Abstract

Abstract:

My aim in this essay is to take seriously the idea that the activity of criticism entails a distinct form of thinking. I develop my argument through an engagement with Gilles Deleuze's and Félix Guattari's What is Philosophy?, a text in which the two authors look back on their life's work to interrogate fundamental aspects of their shared discipline. For my purposes, to pose and answer the question "What is criticism?," two components of the book's project seem especially important. The first is that it is not just a book about philosophy but about thinking, and about the specific practices that characterize different forms of thought. Deleuze and Guattari hold up philosophy alongside science and art as three ur-forms of thought.

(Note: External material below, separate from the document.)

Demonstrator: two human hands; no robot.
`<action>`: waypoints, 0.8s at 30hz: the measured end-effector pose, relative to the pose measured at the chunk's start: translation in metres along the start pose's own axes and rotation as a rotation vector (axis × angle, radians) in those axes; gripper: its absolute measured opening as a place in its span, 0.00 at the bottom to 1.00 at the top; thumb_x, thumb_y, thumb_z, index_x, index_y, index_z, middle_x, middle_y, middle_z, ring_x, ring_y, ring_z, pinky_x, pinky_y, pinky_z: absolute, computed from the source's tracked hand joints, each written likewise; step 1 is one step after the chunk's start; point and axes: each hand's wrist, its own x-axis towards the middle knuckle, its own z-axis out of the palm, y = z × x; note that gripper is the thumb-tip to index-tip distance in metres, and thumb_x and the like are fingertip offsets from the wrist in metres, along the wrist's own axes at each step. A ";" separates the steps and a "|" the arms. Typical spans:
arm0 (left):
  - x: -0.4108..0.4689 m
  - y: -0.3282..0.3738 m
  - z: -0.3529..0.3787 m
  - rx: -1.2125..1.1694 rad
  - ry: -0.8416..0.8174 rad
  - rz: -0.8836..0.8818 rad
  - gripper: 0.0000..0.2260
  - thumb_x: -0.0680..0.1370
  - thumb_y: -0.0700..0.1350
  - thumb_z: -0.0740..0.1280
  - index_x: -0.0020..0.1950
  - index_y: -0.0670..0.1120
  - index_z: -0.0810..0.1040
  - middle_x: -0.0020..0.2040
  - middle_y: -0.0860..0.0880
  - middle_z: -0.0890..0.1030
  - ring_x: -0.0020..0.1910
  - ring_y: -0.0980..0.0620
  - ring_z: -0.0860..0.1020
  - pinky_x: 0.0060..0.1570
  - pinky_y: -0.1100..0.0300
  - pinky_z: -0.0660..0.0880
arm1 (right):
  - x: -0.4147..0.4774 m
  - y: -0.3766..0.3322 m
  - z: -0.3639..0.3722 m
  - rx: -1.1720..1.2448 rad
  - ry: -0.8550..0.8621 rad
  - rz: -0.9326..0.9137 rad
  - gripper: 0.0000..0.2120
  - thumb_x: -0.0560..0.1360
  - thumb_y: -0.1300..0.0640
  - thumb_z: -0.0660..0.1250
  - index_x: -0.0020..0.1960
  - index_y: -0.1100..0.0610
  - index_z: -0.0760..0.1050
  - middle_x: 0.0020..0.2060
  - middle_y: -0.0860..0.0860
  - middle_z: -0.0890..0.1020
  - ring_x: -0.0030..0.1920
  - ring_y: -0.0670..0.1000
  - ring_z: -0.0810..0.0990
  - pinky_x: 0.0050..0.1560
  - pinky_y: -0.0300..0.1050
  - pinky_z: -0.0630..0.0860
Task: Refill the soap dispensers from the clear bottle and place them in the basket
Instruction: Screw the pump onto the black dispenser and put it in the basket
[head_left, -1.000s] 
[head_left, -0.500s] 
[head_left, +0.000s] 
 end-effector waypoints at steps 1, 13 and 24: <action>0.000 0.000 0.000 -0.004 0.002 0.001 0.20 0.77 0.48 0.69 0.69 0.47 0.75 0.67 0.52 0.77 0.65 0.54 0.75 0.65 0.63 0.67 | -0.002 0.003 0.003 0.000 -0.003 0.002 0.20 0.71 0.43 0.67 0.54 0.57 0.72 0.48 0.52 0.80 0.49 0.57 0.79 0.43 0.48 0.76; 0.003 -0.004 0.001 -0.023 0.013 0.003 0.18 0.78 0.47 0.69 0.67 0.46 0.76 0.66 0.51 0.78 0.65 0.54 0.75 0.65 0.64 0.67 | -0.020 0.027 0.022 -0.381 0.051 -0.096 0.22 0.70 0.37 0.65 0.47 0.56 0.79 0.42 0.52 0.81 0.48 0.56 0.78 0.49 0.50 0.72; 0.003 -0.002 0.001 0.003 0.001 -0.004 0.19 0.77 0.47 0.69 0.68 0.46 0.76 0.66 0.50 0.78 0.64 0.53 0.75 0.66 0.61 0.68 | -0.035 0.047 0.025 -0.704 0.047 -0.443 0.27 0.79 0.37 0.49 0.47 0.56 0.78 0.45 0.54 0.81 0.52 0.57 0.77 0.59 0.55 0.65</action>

Significantly, these three forms of thought can be seen to serve as the three major coordinates marking contemporary debates about criticism. What happens, I want to ask, when we subtract from criticism its affinities with these other practices of thought? What remains of criticism once we identify its specific differences from science, art, and philosophy? My claim is that the distinctiveness of critical thinking can be found precisely in its difference from these three other major practices. Secondly, What is Philosophy? is a book designed to interrogate the doxa of its authors' discipline. In a similar way, the aim of my own essay is to push against the institutional doxa of "critical thinking" by drawing out the virtues of a genuinely critical thinking.